After a whirlwind romance, he marries a beautiful young Spanish girl and they quickly start a family. This prompts a brief attempt at trying to go straight, but Jacques quickly returns to his criminal gang and any romantic notions of being a husband and father are soon blown away.
The action moves to Quebec, Canada in the third act where Jacques and his new flame Jeanne (Cecile de France) get in most spectacular trouble with the law. The film’s denouement brings the audience through one of cinema’s most memorable prison escapes, memorable in its simplicity and audacity.
It is difficult not to compare this to Michael Mann’s recent Public Enemies but this is not an exercise in style as Mann’s film was. Although visually engaging, this film does not get bogged down in being “cool”. The film is concerned only with bringing the audience into the murky world of Jacques Mesrine and the film attempts the very difficult task of making us understand this vicious, heartless, romantic, arrogant, self-obsessed, sensitive gangster.

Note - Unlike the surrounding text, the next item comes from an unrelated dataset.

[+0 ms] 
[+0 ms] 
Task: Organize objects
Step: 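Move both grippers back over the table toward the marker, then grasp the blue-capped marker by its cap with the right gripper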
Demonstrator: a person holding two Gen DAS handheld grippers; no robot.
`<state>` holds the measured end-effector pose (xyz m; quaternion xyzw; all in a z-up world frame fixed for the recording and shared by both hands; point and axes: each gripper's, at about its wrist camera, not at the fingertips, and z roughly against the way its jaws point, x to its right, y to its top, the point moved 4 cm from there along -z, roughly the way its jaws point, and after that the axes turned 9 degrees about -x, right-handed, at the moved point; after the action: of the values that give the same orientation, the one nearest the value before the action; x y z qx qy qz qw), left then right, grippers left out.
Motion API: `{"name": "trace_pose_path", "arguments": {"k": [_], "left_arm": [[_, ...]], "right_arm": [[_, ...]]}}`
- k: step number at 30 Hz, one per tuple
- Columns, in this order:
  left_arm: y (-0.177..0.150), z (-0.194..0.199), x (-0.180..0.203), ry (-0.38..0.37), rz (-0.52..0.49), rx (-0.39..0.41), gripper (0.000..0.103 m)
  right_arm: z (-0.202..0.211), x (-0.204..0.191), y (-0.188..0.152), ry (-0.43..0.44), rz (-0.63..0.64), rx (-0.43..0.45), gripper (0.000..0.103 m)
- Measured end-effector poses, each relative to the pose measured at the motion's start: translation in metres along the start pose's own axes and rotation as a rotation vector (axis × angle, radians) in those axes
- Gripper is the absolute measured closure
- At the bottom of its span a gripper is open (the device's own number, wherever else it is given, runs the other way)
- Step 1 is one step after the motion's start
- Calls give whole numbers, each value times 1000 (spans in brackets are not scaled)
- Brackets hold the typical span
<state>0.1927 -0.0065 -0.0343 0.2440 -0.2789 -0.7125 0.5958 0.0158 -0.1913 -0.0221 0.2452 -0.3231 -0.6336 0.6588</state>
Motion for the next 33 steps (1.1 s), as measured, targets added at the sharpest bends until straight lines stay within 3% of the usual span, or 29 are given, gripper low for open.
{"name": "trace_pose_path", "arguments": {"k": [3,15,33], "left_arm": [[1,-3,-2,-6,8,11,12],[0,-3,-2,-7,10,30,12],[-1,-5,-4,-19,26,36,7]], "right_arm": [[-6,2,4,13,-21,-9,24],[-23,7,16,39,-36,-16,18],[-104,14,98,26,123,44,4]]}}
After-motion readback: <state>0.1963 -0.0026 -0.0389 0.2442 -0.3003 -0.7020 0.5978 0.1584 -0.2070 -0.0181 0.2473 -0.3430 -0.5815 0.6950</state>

The cast is flawless. Each character is memorably played, especially the women in Jacques’ life. Vincent Cassel puts in the performance of his career (and that’s no easy task for an actor as accomplished as he) as Jacques Mesrine. The film clocks in at just over two hours and it is one of the most intense, exciting and brutal pieces of cinema you’ll see all year.
The film ends as Mesrine is just becoming the notorious superstar he eventually rose to be. With much of the story left to be told, the filmmakers leave us panting for more. Luckily there is not a huge gap in the release dates between movies.
Mesrine has universal appeal. It is not just a genre piece. It is an exciting, action-packed examination of a truly fascinating man. With flawless performances and unrelenting pace, Killer Instinct should have you hooked from the first scene to the last.